Last September, after Donald Trump appeared on The Tonight Show, we made the decision as a site not to feature any more clips from Jimmy Fallon’s show again until after the election. That Jimmy Fallon ban ended up running much longer; I’m not sure, but I don’t think we have featured any clips from The Tonight Show in nearly a year now. We were angry at Jimmy Fallon for normalizing Trump. We were angry at Jimmy Fallon for not standing up to the hate. We were angry at Jimmy Fallon for not choosing sides, for choosing ratings over country.
I don’t think Jimmy Fallon is a bad guy. I don’t think Jimmy Fallon is a racist. I don’t think that Jimmy Fallon supports the ideals of Donald Trump, but Fallon’s refusal to truly condemn Trump over the last year was both selfish and naive. And there are a lot of people who are going to watch this clip from last night, in which Fallon responds to the violence in Charlottesville and condemns Trump, and they are going to say, “It’s too little, too late, Jimmy.”
I get that.
I completely understand why someone would view that statement with cynicism (Fallon’s ratings, after all, have been eroding since last September, and after a commanding ratings lead in late night, he’s now fallen to number two behind Colbert). I completely understand why some might equate Fallon waiting this long to condemn Trump to Trump’s decision to wait two days to condemn white supremacists. He did it because he had to.
But, I’m also willing to allow for the possibility that Fallon has experienced some personal growth. He’s not a hateful guy — he’s a puppy dog. I don’t think he’s ever hated anything in his entire life.

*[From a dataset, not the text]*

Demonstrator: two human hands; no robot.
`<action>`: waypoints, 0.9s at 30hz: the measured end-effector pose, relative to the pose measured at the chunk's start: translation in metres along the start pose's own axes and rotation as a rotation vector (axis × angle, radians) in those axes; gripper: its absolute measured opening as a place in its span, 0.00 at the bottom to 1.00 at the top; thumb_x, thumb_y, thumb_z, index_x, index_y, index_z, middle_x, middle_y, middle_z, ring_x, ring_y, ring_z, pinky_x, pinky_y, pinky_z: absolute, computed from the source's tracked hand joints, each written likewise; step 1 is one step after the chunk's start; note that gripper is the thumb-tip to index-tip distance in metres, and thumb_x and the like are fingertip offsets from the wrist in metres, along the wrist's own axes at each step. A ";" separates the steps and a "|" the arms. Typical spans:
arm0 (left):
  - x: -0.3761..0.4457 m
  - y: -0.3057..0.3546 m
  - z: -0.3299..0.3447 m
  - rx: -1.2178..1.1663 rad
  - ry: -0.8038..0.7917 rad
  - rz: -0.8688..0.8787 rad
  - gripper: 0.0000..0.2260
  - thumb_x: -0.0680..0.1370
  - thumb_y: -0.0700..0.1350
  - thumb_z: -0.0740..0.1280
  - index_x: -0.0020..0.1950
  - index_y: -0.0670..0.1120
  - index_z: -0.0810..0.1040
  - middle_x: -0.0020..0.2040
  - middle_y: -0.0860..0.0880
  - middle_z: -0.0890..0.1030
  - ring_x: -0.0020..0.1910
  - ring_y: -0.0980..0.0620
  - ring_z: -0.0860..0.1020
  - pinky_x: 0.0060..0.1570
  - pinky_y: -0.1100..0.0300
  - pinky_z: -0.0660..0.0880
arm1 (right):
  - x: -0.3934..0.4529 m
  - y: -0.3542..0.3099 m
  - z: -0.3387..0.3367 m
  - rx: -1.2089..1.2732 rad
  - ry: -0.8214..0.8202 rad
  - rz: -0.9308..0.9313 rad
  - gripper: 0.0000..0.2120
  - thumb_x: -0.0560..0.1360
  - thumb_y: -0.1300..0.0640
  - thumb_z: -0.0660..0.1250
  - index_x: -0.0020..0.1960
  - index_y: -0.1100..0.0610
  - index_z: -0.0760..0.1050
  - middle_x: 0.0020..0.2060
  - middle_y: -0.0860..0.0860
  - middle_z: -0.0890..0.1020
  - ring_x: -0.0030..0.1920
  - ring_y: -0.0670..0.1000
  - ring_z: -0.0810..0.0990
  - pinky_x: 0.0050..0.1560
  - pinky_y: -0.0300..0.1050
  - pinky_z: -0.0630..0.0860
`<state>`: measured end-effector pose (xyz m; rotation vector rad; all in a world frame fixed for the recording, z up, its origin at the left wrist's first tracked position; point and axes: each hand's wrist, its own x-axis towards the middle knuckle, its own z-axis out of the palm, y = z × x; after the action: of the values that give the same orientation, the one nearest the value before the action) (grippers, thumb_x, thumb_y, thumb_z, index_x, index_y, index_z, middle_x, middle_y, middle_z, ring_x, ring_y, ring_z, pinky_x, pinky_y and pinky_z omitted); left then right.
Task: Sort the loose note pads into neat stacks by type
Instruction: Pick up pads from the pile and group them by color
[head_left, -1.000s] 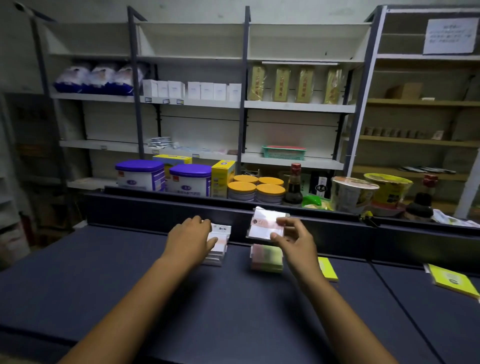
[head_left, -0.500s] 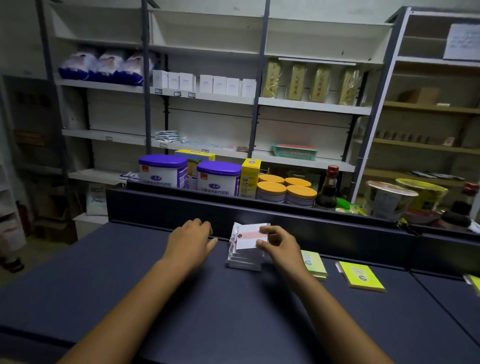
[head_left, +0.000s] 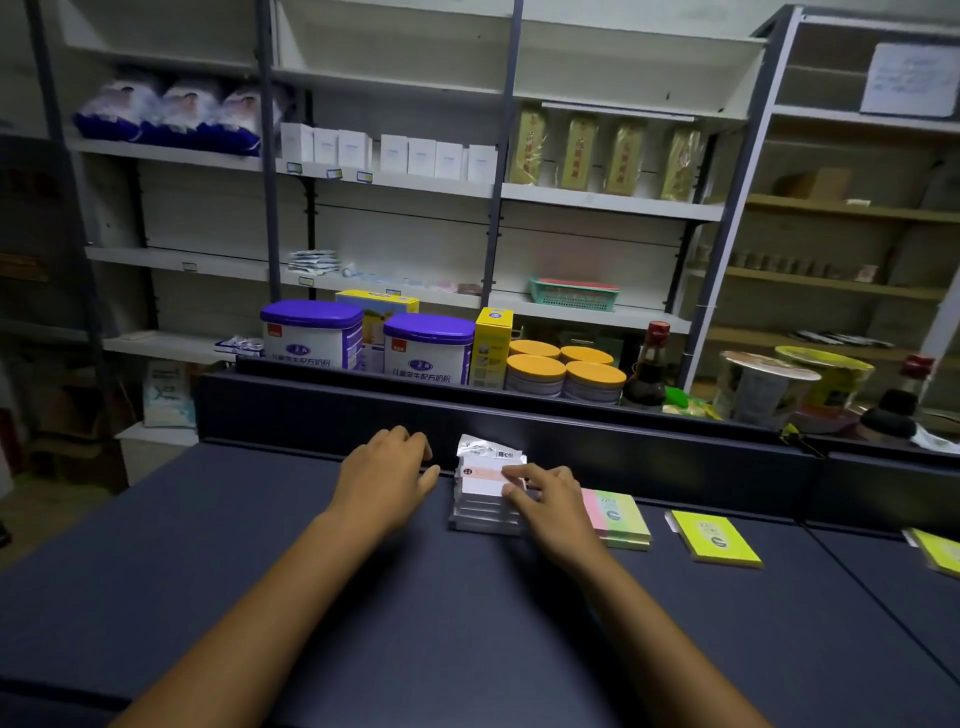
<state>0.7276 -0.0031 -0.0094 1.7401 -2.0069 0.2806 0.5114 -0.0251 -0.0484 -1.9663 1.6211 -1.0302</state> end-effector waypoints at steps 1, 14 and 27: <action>0.000 0.004 -0.001 -0.006 -0.004 0.007 0.14 0.80 0.56 0.60 0.62 0.51 0.74 0.59 0.52 0.76 0.58 0.52 0.74 0.52 0.57 0.74 | -0.003 0.000 -0.004 0.026 -0.012 -0.006 0.14 0.79 0.50 0.66 0.64 0.48 0.78 0.54 0.52 0.70 0.62 0.53 0.72 0.68 0.49 0.68; -0.004 0.146 -0.014 -0.093 -0.057 0.181 0.14 0.79 0.56 0.62 0.62 0.52 0.74 0.60 0.52 0.77 0.58 0.51 0.75 0.53 0.55 0.75 | -0.073 0.057 -0.157 -0.523 0.016 -0.023 0.20 0.76 0.44 0.66 0.65 0.50 0.70 0.60 0.47 0.74 0.63 0.49 0.72 0.56 0.47 0.73; -0.073 0.360 -0.011 -0.167 -0.130 0.395 0.15 0.80 0.57 0.61 0.62 0.52 0.73 0.59 0.50 0.77 0.58 0.49 0.75 0.53 0.53 0.75 | -0.226 0.140 -0.342 -0.761 0.089 0.202 0.26 0.78 0.40 0.63 0.70 0.53 0.67 0.67 0.51 0.72 0.66 0.54 0.71 0.62 0.51 0.73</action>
<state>0.3862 0.1297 0.0186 1.2826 -2.3875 0.1226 0.1504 0.2069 0.0121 -2.1256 2.4575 -0.4467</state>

I think he was playing the wrong game, and that it took him way too long to realize it.
I’m not going to reject Fallon’s statement here. I think he’s being sincere; I’ve seen the man act. He sucks at it. This is not acting. And he’s unequivocal: “The fact that it took the President two days to come out and clearly denounce racism is shameful, and I think he finally spoke out because people everywhere stood up and said something. It’s important for everyone, especially white people in this country, to speak out. Ignoring it is just as bad as supporting it.”
He may as well have been speaking to himself, but I think he’s finally listening, too. It took him way too long to have his come to Jesus moment, but I’m honestly glad he came around. To put it in dating terms, I wouldn’t go out with this guy again — he’s hurt us too much — but I think we can be friendly now. I’m not going to be jumping into bed with Fallon, but if I see him on the street, I’ll wave politely.